Researchers propose a way to help robots slice vegetables better
Ever wonder why robots sometimes struggle to manipulate objects that humans can pick up with ease? Manipulation tasks need to be abstracted into feature representations before machines can use them to learn policies (i.e., skills), and these representations usually need to be manually predefined — a challenging undertaking in complex tasks involving deformable objects, for instance, or varying material properties.
A viable alternative is deep learning methods, which provide a means for robots to acquire representations autonomously from experience. Toward that end, researchers at Carnegie Mellon University describe in a preprint paper (“Learning Semantic Embedding Spaces for Slicing Vegetables“) a method for combining prior task knowledge and experience-based learning to acquire representations, focusing on the task of cutting cucumbers and tomatoes into slices.
“Learning to slice vegetables is a complex task, as it involves manipulating deformable objects into different shapes as well as the creation of new objects in the form of slices,” the researchers wrote. “Introducing meaningful auxiliary tasks while training allows our model to learn a semantically rich embedding space that encodes useful priors and properties, such as the thickness of the vegetable being cut, in our state representation.”
The team’s experimental setup consists of two 7-DOF Franka Emika Panda Research Arms and a side-mounted Intel RealSense camera that collects raw pixel information from the scene. The right arm — the “holding arm” — is used to pick, place, and hold vegetables being cut on a cutting board using tongs attached to its fingers. Meanwhile, the left arm — the “cutting arm” — grasps a 3D-printed tool holder with a knife it uses to slice the vegetables held by the other arm.
Cutting vegetables into slices of different thickness requires the robot arms to perform multiple varying cutting actions. They first need to detect the end of the vegetables, move up and a certain distance toward the vegetables to make a slice, and perform a cut.
The researchers collected 10 trajectories of humans using the robot arm to perform cutting actions to establish parameters, and used the cutting sequence described above as the main parameter. To create a vegetable slicing data set, they randomly sampled the number of slices to cut at the beginning of each demonstration and recorded the slice thickness for each slice.
Next, the team trained a novel embedding network, which they say enabled their proposed model to capture helpful task-specific attributes. “By introducing the auxiliary task of predicting the thickness of the cut vegetable slice,” they wrote, “we force our embedding network to model object-centric properties important for the task of slicing vegetables.”
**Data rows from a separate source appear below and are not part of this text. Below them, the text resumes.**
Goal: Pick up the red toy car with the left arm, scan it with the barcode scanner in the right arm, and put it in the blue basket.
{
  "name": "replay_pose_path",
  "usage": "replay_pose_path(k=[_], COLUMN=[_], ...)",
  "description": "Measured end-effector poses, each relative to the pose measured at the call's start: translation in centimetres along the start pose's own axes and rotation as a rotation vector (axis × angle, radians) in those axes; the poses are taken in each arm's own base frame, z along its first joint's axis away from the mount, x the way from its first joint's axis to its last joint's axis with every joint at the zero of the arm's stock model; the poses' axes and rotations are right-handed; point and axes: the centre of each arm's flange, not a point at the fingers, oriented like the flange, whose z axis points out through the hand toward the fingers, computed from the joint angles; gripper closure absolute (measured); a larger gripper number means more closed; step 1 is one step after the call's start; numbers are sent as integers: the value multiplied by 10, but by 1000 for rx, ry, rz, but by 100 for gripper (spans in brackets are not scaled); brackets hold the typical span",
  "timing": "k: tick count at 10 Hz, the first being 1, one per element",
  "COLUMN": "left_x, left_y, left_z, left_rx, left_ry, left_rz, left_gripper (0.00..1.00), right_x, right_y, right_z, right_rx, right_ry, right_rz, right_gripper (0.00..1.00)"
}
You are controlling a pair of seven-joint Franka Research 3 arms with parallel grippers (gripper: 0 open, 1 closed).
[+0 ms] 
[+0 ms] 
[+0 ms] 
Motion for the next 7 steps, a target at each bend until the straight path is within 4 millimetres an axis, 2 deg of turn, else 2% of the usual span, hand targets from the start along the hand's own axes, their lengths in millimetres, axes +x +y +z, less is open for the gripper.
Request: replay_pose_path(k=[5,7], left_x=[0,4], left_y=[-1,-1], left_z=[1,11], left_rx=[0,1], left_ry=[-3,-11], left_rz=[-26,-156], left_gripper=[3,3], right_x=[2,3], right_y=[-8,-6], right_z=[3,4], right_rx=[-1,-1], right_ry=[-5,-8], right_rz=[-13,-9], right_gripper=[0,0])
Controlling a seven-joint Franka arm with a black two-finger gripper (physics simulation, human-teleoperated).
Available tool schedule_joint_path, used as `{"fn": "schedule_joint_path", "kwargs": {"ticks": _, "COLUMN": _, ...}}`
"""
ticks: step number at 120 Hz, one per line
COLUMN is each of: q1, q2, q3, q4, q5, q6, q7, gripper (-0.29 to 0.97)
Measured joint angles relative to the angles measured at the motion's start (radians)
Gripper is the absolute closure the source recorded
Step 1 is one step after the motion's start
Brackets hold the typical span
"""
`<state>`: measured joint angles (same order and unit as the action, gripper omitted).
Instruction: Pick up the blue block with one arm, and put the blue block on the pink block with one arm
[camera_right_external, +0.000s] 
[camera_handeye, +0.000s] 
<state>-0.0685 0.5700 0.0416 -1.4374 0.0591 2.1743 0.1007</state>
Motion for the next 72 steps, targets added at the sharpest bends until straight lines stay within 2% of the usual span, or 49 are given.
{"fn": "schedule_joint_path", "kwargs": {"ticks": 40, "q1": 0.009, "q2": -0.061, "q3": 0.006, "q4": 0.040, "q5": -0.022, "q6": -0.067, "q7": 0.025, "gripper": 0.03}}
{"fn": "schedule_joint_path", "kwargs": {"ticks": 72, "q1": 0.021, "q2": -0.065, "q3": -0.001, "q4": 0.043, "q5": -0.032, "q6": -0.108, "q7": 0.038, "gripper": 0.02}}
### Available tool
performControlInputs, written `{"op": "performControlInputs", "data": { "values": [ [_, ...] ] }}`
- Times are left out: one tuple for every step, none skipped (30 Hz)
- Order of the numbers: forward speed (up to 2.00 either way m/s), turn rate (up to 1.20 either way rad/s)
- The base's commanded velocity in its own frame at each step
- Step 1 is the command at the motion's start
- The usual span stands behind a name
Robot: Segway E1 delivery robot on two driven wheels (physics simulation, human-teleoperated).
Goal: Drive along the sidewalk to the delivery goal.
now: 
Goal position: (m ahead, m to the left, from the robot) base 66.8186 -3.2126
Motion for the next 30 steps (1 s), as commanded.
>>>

So how efficacious was the approach, in the end? In experiments, the researchers say they saw evidence that the learned representations could be generalized across different shapes and sizes, and that they “afford[ed] a rich representation” for learning models for manipulation. “Our [tests] show that the learned model learns a continuous understanding on important attributes such as thickness of the cut slice,” the paper’s authors wrote.